Summary: LeadPAC lets marketers pay for email responses as easily as they pay for search responses. It’s a major improvement over traditional lead generation.
I can’t recall a vendor with the same business model as LeadPAC from marketing automation vendor True Influence. That's pretty rare in itself, but what really matters is that LeadPAC's model offers some powerful benefits. That's worth some excitement.
So what, exactly, makes LeadPAC so special?
LeadPAC lets marketers order prospect lists based on segmentation criteria such as title, industry and company size. Nothing new there. The system will also send emails to those names without the marketer loading them into a separate system: a little harder to find but still far from unique. But here's the new part: users only pay for responses.

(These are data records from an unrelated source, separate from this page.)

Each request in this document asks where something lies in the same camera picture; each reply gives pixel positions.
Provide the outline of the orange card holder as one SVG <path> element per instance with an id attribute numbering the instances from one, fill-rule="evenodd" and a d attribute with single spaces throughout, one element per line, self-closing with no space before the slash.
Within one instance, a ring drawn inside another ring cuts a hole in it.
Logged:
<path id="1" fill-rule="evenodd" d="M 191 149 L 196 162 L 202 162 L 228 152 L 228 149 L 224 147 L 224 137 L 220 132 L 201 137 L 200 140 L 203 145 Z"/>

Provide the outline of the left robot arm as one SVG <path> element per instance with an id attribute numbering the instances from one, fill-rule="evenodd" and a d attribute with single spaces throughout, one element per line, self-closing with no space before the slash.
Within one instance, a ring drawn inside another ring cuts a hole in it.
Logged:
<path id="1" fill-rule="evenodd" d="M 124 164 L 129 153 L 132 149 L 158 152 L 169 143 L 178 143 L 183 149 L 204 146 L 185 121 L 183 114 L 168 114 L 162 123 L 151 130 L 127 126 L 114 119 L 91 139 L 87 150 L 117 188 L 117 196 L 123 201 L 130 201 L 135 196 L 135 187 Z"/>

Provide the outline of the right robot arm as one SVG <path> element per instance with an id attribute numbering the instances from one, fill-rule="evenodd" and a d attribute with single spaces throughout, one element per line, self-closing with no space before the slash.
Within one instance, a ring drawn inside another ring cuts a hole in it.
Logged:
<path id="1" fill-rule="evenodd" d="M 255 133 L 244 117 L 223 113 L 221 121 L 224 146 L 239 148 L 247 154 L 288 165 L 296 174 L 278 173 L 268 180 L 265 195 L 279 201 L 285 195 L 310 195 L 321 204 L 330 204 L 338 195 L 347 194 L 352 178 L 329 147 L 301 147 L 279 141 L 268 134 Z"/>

I’ve seen marketing agencies and direct response media that work on a cost-per-lead basis. But I’ve never seen it baked into the email engine of a marketing automation system. If you're aware of a similar product, please let me know.
Of course, the classic pay-per-click medium is paid search, and above all Google AdWords. It's no accident that LeadPAC resembles AdWords in both function and appearance. True Influence CEO Brian Giese said the goal with LeadPAC is to give marketers a way to create real leads quickly, using AdWords as a model.
Like AdWords, LeadPAC lets clients set a target cost per name and a weekly budget for their spending. Again like AdWords, the system keeps sending promotions – in this case, emails – until the budget is reached. The system further resembles AdWords in having some automated intelligence: in the case of LeadPAC, this means spacing the emails, limiting any name to one contact per week, and taking into account different response rates based on time of day and day of week. One thing it doesn't do – yet – is build predictive models to select the most responsive names within the specified universe. Nor is pricing based on AdWords-style bidding: clients pay a fixed fee ranging from $10 to $30 per name depending on the level (senior executives cost more than department managers). Just to be clear, that's all they pay: there's no fee for the marketing automation system itself.
Setting up a campaign in LeadPAC involves three basic steps.
- Select the audience by choosing from personal and company attributes including title, department, level, location, company size and ownership. The prospects come through LeadPAC’s partnerships with major consumer and business list vendors.
- Define the email to send, starting either with vendor-provided templates or by uploading a client's own template. LeadPAC provides a typical editor and standard features such as previewing the email and sending test messages.
- Define the campaign start date and weekly spending limit. Once clients submit their campaign, LeadPAC reviews it for content, reasonableness and compliance with anti-spam regulations.
Clients receive lists of responders on a regular basis. They can load these into any marketing automation system or True Influence's own marketing automation product, which lets them run multi-step nurture campaigns, apply lead scores, and synchronize data with Salesforce.com.
The beauty of all this, as with AdWords, is simplicity. Clients still need to specify their audience and create their email offer. But the cost-per-response model saves them the effort of managing details such as importing and refreshing lists, spacing their mailings over time, and tracking which segments respond best. This takes usability beyond the interface, by actually eliminating tasks rather than just making them easier to do. It makes email lead generation possible for companies that lack even basic skills in managing such programs.
Indeed, clients paying only for responses have little incentive to optimize their list selections or their copy. The vendor alone bears the cost of low response rates. This is probably part of the reason that True Influence reviews the campaigns for reasonableness.
Interestingly, one cure for this problem is to have clients do even less. If TrueInfluence deployed automated response modeling, it could avoid having anyone define target segments and still improve its response rates. Add some automated copy testing and marketers would be about as close to push-button lead generation as I can imagine.
Of course, email is just one part of lead generation and an even smaller part of full-scale marketing automation. So marketers will have plenty of work whether or not they use LeadPAC. But as an example of ways to really make marketing easier, LeadPAC is food for thought.